Data extract:
────
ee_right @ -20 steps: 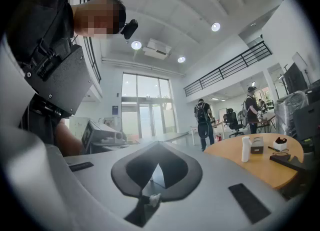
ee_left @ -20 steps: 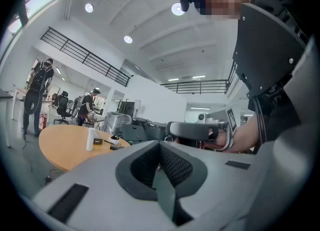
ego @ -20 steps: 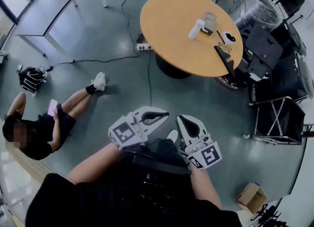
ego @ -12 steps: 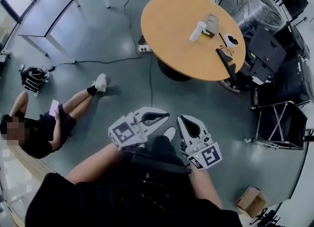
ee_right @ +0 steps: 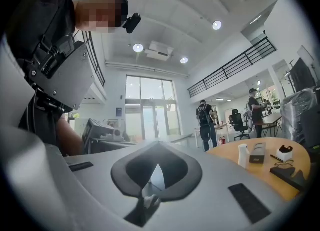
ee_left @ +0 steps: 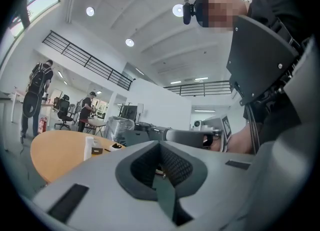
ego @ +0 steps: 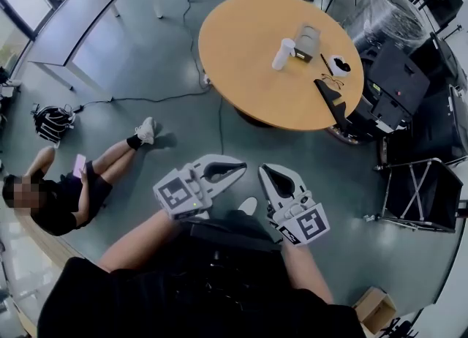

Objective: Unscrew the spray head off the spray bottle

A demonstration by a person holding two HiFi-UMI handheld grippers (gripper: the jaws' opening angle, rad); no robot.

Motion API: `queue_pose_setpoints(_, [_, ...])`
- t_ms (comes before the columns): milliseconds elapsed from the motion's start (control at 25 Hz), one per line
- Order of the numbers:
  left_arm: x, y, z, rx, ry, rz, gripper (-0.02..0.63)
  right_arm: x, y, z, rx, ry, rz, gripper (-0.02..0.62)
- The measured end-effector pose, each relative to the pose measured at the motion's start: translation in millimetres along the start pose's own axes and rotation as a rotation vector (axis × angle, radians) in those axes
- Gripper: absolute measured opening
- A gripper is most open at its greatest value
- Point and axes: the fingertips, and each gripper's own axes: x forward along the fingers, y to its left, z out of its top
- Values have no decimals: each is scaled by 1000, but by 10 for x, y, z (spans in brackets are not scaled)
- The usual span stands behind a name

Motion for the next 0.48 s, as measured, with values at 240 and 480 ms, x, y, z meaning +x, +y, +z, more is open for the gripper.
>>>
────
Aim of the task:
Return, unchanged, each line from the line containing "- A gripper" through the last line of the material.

Answer area:
- A gripper is most open at its greatest value
- Point and axes: the fingertips, and each gripper's own axes: x forward along the fingers, y to its left, z out of its top
- Values have no decimals: each is scaled by 1000, but by 10 for x, y, z (spans in brackets are not scaled)
- The usual span stands behind a name

Motion for the next 0.48 s, as measured, with values at 240 and 480 ms, x, y, z meaning +x, +y, +z, more is open for the gripper.
>>>

There is nothing more to add to the answer.